==== MATERIAL FOR THIS EXERCISE ====

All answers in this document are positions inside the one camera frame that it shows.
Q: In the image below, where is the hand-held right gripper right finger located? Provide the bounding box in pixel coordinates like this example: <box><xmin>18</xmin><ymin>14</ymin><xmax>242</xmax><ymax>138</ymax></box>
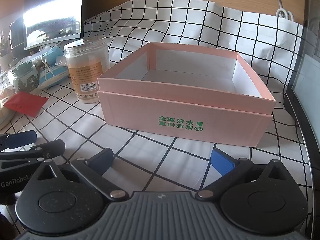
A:
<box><xmin>195</xmin><ymin>149</ymin><xmax>288</xmax><ymax>202</ymax></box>

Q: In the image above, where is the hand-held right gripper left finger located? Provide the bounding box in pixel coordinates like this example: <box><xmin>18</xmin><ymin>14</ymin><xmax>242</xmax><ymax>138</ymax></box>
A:
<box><xmin>32</xmin><ymin>148</ymin><xmax>127</xmax><ymax>202</ymax></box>

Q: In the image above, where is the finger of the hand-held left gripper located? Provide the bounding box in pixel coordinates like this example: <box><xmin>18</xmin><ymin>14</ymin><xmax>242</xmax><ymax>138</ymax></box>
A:
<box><xmin>0</xmin><ymin>130</ymin><xmax>37</xmax><ymax>152</ymax></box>
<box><xmin>0</xmin><ymin>139</ymin><xmax>66</xmax><ymax>170</ymax></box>

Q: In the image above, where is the pale pink cloth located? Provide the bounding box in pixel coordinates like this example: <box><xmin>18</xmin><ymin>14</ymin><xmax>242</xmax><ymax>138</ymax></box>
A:
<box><xmin>0</xmin><ymin>86</ymin><xmax>14</xmax><ymax>100</ymax></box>

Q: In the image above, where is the pink cardboard box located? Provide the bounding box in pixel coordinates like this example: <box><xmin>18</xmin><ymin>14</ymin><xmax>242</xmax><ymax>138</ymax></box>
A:
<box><xmin>97</xmin><ymin>42</ymin><xmax>276</xmax><ymax>147</ymax></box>

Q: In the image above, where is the red paper packet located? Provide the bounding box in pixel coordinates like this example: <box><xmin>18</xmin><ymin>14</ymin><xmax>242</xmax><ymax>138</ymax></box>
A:
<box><xmin>5</xmin><ymin>92</ymin><xmax>49</xmax><ymax>117</ymax></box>

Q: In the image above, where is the white black grid tablecloth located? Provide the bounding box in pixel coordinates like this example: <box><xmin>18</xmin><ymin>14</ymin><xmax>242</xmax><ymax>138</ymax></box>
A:
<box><xmin>0</xmin><ymin>0</ymin><xmax>309</xmax><ymax>240</ymax></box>

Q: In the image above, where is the glass jar green label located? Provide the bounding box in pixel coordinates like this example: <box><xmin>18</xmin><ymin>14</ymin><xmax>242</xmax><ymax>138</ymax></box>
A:
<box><xmin>7</xmin><ymin>61</ymin><xmax>40</xmax><ymax>93</ymax></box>

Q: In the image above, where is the light blue face mask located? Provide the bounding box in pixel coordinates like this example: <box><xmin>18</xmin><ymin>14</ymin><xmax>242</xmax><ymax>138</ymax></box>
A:
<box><xmin>39</xmin><ymin>62</ymin><xmax>69</xmax><ymax>89</ymax></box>

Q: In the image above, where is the clear plastic jar orange label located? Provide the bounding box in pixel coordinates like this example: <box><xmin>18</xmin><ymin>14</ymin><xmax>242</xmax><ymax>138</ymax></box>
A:
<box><xmin>63</xmin><ymin>36</ymin><xmax>110</xmax><ymax>105</ymax></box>

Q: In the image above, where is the dark framed glass panel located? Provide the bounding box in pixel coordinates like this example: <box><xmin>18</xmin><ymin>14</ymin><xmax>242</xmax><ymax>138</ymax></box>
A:
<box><xmin>284</xmin><ymin>0</ymin><xmax>320</xmax><ymax>180</ymax></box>

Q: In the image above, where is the black computer monitor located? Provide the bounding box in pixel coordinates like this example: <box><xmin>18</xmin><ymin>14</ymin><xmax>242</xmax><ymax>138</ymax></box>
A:
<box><xmin>23</xmin><ymin>0</ymin><xmax>84</xmax><ymax>52</ymax></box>

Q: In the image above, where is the white power cable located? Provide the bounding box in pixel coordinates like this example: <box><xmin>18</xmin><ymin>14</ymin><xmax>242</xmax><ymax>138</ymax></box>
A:
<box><xmin>264</xmin><ymin>0</ymin><xmax>295</xmax><ymax>22</ymax></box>

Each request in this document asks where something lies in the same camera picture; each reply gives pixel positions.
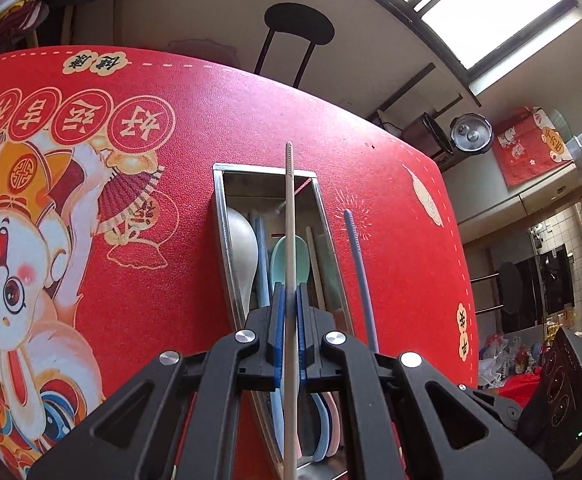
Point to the red printed table mat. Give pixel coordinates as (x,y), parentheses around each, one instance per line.
(171,260)

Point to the black round-back chair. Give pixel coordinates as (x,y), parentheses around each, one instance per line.
(511,285)
(298,22)

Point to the beige chopstick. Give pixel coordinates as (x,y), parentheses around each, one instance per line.
(313,265)
(289,210)

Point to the pink spoon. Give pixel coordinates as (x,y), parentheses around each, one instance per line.
(337,425)

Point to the red printed cloth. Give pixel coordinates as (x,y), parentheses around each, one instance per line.
(521,155)

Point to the dark framed window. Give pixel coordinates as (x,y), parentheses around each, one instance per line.
(496,20)

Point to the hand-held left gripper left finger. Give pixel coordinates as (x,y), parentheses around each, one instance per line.
(277,340)

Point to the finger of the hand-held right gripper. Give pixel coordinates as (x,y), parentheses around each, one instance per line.
(506,412)

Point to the mint green spoon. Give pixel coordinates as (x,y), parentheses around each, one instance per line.
(301,255)

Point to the blue chopstick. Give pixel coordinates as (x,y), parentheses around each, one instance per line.
(261,260)
(358,270)

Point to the blue spoon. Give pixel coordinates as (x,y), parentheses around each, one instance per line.
(321,435)

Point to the pile of plastic bags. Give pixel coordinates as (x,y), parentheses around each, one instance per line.
(496,355)

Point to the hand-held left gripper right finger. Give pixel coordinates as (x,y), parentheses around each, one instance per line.
(302,340)

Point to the metal perforated utensil tray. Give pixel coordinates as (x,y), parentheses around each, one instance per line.
(256,190)

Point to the beige spoon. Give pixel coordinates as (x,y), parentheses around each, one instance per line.
(241,250)

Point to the dark red cloth pile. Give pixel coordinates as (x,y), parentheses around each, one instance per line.
(16,17)

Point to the beige refrigerator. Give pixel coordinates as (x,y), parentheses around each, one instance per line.
(511,205)

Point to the silver pressure cooker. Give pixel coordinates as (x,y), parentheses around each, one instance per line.
(471,132)

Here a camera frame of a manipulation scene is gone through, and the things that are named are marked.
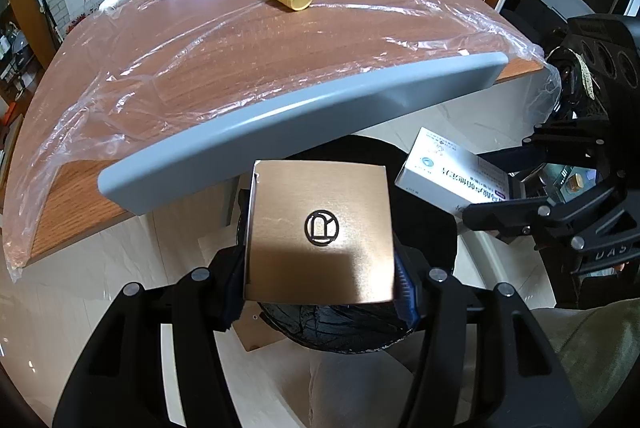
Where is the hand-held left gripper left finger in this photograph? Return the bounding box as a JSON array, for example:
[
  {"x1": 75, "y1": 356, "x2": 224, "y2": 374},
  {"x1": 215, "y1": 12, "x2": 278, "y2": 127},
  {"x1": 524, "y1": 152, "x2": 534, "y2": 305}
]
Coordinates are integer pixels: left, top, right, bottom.
[{"x1": 52, "y1": 248, "x2": 251, "y2": 428}]

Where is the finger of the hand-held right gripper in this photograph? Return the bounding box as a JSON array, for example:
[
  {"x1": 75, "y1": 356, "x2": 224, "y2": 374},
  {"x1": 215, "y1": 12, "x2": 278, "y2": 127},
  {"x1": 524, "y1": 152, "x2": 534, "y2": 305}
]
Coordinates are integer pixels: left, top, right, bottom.
[
  {"x1": 477, "y1": 120, "x2": 608, "y2": 176},
  {"x1": 462, "y1": 180, "x2": 621, "y2": 251}
]

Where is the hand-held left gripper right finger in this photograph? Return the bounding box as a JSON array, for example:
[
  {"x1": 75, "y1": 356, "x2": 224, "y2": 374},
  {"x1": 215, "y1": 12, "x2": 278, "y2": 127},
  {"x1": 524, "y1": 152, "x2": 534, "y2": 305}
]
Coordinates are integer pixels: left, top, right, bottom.
[{"x1": 392, "y1": 250, "x2": 586, "y2": 428}]

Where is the black trash bin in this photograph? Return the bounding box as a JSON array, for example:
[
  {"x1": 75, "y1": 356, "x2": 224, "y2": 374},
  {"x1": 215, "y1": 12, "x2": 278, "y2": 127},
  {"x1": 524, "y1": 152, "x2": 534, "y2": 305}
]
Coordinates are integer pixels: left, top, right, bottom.
[{"x1": 235, "y1": 135, "x2": 458, "y2": 354}]

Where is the white blue medicine box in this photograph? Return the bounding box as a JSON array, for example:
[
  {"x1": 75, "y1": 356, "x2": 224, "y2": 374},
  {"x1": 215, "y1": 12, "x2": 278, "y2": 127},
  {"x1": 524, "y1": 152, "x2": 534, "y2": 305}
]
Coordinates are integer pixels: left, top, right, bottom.
[{"x1": 395, "y1": 126, "x2": 516, "y2": 224}]

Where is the gold cardboard box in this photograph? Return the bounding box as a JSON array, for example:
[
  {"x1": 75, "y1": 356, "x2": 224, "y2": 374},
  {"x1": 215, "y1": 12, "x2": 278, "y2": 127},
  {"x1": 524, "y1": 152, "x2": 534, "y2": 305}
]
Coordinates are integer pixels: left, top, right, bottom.
[{"x1": 242, "y1": 159, "x2": 397, "y2": 306}]

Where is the grey trouser leg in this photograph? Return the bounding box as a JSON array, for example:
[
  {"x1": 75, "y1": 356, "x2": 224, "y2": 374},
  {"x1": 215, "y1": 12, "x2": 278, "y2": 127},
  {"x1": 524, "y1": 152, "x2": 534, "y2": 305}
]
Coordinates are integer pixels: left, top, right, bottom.
[{"x1": 307, "y1": 343, "x2": 418, "y2": 428}]

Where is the olive green clothing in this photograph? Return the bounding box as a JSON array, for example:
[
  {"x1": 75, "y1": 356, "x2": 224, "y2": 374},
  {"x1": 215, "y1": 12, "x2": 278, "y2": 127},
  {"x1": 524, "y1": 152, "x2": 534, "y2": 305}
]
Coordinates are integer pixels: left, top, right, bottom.
[{"x1": 530, "y1": 298, "x2": 640, "y2": 428}]

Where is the grey chair back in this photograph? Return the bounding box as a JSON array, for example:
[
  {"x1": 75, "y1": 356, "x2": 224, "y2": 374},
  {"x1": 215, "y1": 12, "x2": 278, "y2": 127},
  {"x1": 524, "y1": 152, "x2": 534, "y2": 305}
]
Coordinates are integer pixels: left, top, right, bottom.
[{"x1": 97, "y1": 51, "x2": 508, "y2": 215}]

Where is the clear plastic table cover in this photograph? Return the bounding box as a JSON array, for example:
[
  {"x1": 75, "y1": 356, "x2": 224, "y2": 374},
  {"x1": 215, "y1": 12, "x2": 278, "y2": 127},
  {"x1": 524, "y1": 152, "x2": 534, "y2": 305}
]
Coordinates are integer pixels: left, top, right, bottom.
[{"x1": 2, "y1": 0, "x2": 561, "y2": 281}]

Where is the wooden shelf cabinet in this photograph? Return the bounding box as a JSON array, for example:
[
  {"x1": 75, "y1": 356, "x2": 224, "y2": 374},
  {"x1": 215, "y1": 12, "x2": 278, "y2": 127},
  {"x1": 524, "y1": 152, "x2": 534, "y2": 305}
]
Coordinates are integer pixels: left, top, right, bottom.
[{"x1": 0, "y1": 0, "x2": 61, "y2": 109}]

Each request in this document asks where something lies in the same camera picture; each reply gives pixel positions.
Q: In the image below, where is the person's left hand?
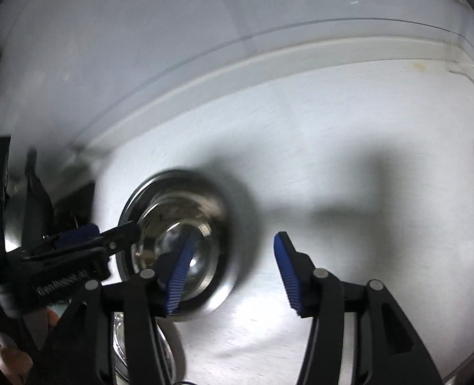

====

Using the entries above, return each line in which the word "below" occurs.

WRITTEN ANSWER:
Q: In the image below, where is the hand-held right gripper right finger located? Provide the bounding box in pixel coordinates like this example: <box><xmin>18</xmin><ymin>14</ymin><xmax>242</xmax><ymax>138</ymax></box>
Q: In the image below, where is the person's left hand?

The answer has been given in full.